Work required:
When you reach the line that has "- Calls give" in the material below, reproduce it and each line after it exactly, through the last one.

Recorded data section start

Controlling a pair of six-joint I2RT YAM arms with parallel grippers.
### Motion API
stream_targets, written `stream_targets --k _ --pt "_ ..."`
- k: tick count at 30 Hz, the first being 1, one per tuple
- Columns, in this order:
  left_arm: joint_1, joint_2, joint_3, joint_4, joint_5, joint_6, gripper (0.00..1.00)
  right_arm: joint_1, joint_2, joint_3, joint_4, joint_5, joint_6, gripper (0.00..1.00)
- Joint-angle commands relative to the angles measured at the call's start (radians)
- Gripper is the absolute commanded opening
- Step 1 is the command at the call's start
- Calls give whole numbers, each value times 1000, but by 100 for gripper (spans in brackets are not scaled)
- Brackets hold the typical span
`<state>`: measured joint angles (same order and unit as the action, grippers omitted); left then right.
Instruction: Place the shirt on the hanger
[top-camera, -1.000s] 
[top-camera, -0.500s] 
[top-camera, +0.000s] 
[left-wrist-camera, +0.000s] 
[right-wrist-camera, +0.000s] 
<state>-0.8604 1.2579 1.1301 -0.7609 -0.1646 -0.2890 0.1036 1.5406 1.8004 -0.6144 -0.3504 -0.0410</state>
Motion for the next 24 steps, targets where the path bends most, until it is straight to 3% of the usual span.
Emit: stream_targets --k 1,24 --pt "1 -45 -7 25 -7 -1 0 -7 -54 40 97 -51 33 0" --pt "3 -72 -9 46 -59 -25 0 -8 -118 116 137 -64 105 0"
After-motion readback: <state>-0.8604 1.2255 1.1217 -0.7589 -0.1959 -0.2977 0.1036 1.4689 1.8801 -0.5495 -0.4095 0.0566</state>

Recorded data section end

Answer section:
- Calls give whole numbers, each value times 1000, but by 100 for gripper (spans in brackets are not scaled)
- Brackets hold the typical span
`<state>`: measured joint angles (same order and unit as the action, grippers omitted); left then right.
Instruction: Place the shirt on the hanger
[top-camera, -1.000s] 
[top-camera, -0.500s] 
[top-camera, +0.000s] 
[left-wrist-camera, +0.000s] 
[right-wrist-camera, +0.000s] 
<state>-0.8604 1.2579 1.1301 -0.7609 -0.1646 -0.2890 0.1036 1.5406 1.8004 -0.6144 -0.3504 -0.0410</state>
Motion for the next 24 steps, targets where the path bends most, until it is straight to 3% of the usual span.
Emit: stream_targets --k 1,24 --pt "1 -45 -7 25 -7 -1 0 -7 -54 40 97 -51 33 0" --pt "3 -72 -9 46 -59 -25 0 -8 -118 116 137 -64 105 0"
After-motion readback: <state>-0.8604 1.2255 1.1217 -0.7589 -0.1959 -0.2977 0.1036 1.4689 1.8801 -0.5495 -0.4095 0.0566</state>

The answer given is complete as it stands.